◆ What you will do
Reproduce the full listing below unchanged, apart from the pictures.

◆ Information supplied
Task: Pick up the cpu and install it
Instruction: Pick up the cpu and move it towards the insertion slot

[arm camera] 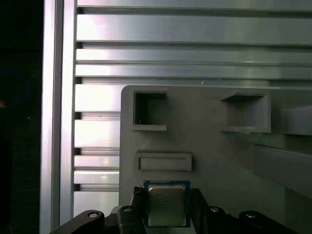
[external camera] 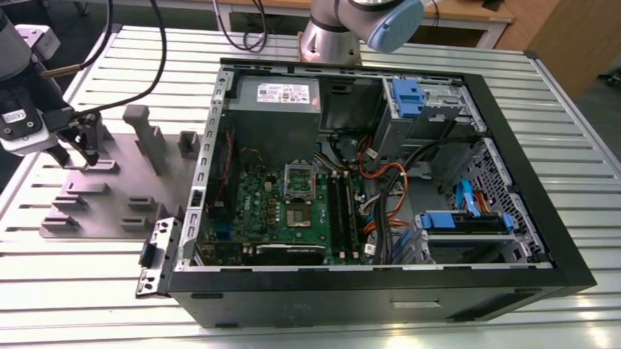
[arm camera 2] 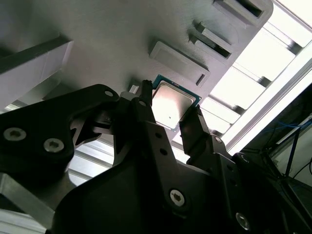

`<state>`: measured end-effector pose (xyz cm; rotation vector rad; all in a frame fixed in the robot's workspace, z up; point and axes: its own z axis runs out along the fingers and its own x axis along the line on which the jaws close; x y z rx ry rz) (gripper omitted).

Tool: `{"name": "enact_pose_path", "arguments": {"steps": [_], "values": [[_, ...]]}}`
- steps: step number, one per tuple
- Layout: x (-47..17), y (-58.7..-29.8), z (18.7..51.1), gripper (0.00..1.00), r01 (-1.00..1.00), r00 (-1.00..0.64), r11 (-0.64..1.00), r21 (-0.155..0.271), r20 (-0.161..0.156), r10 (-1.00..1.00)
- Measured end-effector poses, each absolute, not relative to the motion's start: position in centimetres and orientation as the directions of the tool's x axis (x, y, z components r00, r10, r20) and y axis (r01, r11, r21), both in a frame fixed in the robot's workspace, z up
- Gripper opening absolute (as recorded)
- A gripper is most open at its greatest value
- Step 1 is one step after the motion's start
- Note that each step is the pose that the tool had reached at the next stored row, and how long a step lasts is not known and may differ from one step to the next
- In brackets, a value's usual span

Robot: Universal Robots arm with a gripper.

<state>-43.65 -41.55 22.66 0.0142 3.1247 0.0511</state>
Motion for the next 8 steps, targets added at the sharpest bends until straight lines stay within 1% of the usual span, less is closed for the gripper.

◆ Output of the task
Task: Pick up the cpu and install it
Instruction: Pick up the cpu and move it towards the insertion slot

[arm camera] 
[external camera] 
[arm camera 2] 

`<state>`: measured end-effector pose (xyz cm; rotation vector rad; all in a frame fixed in the robot's workspace, z up; point and axes: its own z axis runs out along the fingers and its own x axis along the line on which the jaws close; x y z rx ry rz) (gripper omitted).

Tool: `{"name": "enact_pose_path", "arguments": {"steps": [_], "values": [[_, ...]]}}`
- steps: step number, one per tuple
- Layout: x (-47..17), y (-58.7..-29.8), z (18.7..51.1), gripper (0.00..1.00), r01 (-1.00..1.00), r00 (-1.00..0.64), r11 (-0.64..1.00), r21 (-0.155..0.271), r20 (-0.161..0.156), r10 (-1.00..1.00)
- Measured end-effector poses, each absolute, not relative to the motion's start: position in centimetres and orientation as the directions of the tool's x axis (x, y, z components r00, r10, r20) and y axis (r01, r11, r21), both in a frame fixed in the robot's workspace, z up
- Gripper opening absolute (as recorded)
- A gripper is most open at its greatest value
- Step 1 is one step after the motion's start
- Note that each step is the pose that the tool had reached at the next stored row, and how long a step lasts is not known and may differ from one step to the next
- In brackets, a value's usual span

Robot: Universal Robots arm with a gripper.

<state>-43.65 -41.55 22.66 0.0142 3.1247 0.0511</state>
Motion for the next 8 steps, targets added at the sharpest bends until straight lines stay within 1% of the usual span, less is closed for the gripper.

This answer has been written out in full.